Exercise material Block Start

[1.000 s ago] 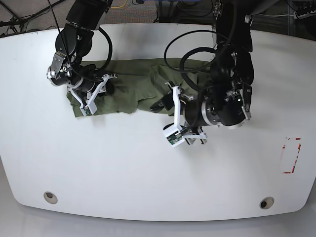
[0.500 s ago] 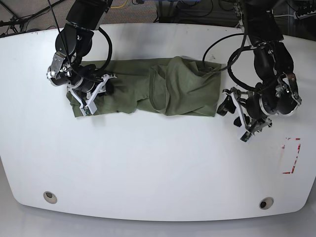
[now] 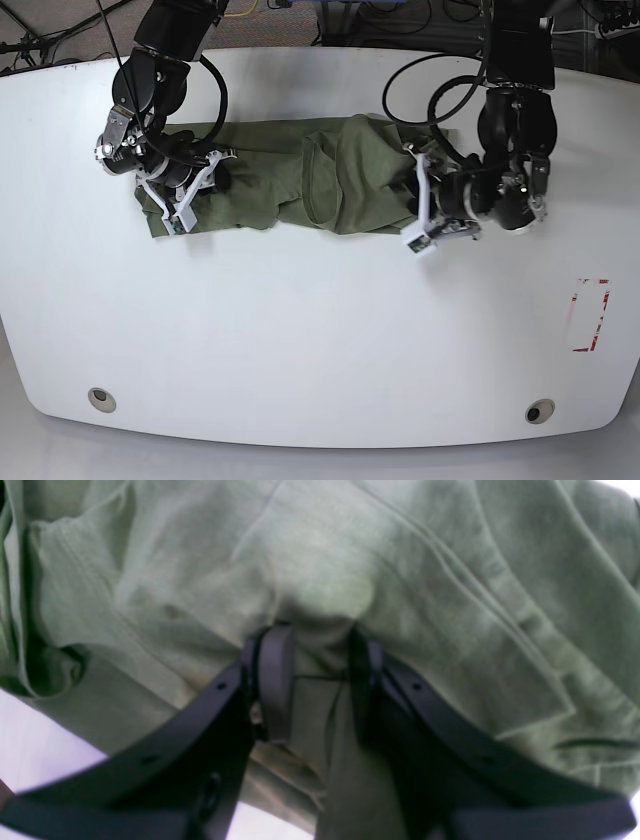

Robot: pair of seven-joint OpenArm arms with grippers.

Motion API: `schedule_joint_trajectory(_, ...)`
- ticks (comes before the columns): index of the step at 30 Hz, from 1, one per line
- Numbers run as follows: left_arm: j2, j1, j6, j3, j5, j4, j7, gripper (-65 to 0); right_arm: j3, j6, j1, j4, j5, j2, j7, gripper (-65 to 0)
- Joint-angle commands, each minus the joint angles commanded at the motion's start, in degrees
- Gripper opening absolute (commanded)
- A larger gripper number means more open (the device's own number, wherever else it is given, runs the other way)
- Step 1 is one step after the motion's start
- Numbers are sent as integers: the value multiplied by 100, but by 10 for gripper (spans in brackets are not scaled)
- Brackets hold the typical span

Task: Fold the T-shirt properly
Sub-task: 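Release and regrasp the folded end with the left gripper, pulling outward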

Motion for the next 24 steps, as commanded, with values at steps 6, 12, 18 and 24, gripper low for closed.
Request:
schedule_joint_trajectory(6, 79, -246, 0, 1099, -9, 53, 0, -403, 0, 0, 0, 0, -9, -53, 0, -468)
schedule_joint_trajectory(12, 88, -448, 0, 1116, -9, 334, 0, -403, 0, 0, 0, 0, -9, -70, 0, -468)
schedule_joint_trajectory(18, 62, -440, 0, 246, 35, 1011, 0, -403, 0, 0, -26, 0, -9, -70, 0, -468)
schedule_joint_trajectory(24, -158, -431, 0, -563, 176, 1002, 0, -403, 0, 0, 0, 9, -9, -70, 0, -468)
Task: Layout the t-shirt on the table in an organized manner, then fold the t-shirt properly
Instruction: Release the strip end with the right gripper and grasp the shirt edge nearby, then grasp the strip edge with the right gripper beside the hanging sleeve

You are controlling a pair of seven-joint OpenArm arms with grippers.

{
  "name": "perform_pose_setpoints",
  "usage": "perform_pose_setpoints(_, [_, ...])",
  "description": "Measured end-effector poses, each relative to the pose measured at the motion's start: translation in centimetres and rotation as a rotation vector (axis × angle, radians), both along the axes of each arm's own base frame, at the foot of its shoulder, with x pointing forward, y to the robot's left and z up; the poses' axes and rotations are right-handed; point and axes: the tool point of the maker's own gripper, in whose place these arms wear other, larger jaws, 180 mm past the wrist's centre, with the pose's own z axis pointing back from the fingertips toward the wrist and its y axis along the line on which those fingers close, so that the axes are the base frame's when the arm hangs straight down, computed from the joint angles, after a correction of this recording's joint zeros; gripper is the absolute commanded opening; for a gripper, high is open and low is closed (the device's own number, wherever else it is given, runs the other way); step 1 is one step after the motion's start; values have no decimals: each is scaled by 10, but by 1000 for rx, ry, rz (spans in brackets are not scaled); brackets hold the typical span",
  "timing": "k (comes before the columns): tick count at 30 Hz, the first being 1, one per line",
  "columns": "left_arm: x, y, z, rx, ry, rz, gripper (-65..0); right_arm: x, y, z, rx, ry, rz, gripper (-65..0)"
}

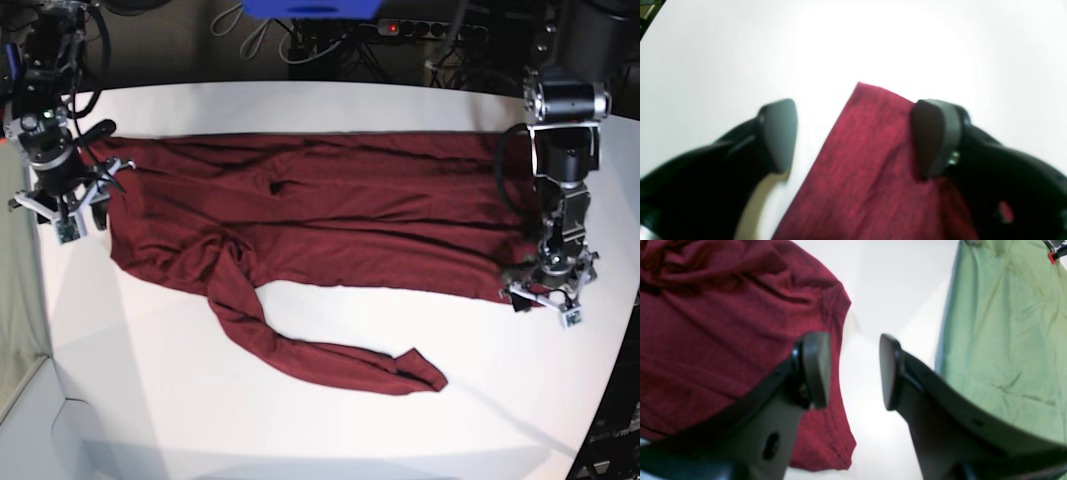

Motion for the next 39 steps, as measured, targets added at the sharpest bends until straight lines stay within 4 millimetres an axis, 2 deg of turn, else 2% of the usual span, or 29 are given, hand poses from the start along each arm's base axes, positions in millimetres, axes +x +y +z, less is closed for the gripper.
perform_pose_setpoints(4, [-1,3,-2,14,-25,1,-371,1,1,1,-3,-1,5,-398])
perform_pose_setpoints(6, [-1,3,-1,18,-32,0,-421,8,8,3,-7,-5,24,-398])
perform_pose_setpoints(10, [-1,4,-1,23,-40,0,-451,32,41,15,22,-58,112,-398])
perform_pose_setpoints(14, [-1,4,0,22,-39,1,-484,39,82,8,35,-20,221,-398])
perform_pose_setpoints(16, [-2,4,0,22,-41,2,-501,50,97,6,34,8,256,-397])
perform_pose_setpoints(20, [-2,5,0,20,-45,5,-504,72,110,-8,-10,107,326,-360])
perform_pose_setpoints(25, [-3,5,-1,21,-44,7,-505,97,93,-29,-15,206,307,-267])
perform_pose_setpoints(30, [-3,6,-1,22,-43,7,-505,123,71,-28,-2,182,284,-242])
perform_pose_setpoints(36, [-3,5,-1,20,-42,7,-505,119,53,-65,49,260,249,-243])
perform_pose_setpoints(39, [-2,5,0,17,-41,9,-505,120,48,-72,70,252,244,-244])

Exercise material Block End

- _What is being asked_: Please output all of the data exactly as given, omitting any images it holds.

- _Response to this task_:
[1.000 s ago] 
[0.500 s ago] 
[now] 

Robot: pair of seven-joint OpenArm arms with grippers.

Motion API: `schedule_joint_trajectory(_, ...)`
- ticks (comes before the columns): index of the step at 30 Hz, from 1, one per line
- Numbers run as follows: left_arm: j2, j1, j6, j3, j5, j4, j7, gripper (-65 to 0); right_arm: j3, j6, j1, j4, j5, j2, j7, gripper (-65 to 0)
- Joint-angle commands, each minus the joint angles commanded at the motion's start, in degrees
- Gripper opening absolute (commanded)
- A larger gripper number means more open (the device's own number, wherever else it is given, runs the other way)
- Step 1 is one step after the motion's start
- Numbers are sent as integers: the value multiplied by 100, but by 10 for gripper (spans in brackets are not scaled)
- Brackets hold the typical span

Task: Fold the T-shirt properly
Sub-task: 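Release and regrasp the folded end with the left gripper, pulling outward
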
Motion for the next 24 steps, as commanded, with values at steps 6, 12, 18 and 24, gripper low for closed.
Request:
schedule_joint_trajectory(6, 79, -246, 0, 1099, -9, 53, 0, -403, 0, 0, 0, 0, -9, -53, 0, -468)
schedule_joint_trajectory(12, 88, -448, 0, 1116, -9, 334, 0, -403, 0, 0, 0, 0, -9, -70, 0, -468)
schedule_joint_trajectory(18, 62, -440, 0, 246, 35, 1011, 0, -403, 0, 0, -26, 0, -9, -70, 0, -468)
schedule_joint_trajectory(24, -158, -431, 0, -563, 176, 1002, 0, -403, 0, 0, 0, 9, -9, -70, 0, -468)
Task: Layout the t-shirt on the table in an organized manner, then fold the t-shirt properly
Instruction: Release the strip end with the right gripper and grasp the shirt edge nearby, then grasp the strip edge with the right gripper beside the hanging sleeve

You are controlling a pair of seven-joint OpenArm arms with grippers.

{
  "name": "perform_pose_setpoints",
  "usage": "perform_pose_setpoints(_, [_, ...])",
  "description": "Measured end-effector poses, each relative to the pose measured at the motion's start: translation in centimetres and rotation as a rotation vector (axis × angle, radians), both along the axes of each arm's own base frame, at the foot of its shoulder, with x pointing forward, y to the robot's left and z up; the poses' axes and rotations are right-handed; point and axes: the tool point of the maker's own gripper, in whose place these arms wear other, larger jaws, 180 mm past the wrist's centre, with the pose's own z axis pointing back from the fingertips toward the wrist and its y axis along the line on which those fingers close, so that the axes are the base frame's when the arm hangs straight down, computed from the joint angles, after a correction of this recording's joint zeros; gripper is the absolute commanded opening; for a gripper, high is open and low is closed (the device's own number, wherever else it is given, runs the other way); step 1 is one step after the motion's start; values have no decimals: each is scaled by 10, but by 1000 for rx, ry, rz (spans in brackets are not scaled); brackets hold the typical span",
  "timing": "k (comes before the columns): tick count at 30 Hz, the first being 1, one per line",
  "columns": "left_arm: x, y, z, rx, ry, rz, gripper (-65..0); right_arm: x, y, z, rx, ry, rz, gripper (-65..0)"
}


Motion for the next 39 steps, as measured, targets added at the sharpest bends until straight lines stay within 4 millimetres an axis, 2 deg of turn, else 2% of the usual span, or 29 are given, hand poses from the start along each arm's base axes, positions in millimetres, axes +x +y +z, less is closed for the gripper.
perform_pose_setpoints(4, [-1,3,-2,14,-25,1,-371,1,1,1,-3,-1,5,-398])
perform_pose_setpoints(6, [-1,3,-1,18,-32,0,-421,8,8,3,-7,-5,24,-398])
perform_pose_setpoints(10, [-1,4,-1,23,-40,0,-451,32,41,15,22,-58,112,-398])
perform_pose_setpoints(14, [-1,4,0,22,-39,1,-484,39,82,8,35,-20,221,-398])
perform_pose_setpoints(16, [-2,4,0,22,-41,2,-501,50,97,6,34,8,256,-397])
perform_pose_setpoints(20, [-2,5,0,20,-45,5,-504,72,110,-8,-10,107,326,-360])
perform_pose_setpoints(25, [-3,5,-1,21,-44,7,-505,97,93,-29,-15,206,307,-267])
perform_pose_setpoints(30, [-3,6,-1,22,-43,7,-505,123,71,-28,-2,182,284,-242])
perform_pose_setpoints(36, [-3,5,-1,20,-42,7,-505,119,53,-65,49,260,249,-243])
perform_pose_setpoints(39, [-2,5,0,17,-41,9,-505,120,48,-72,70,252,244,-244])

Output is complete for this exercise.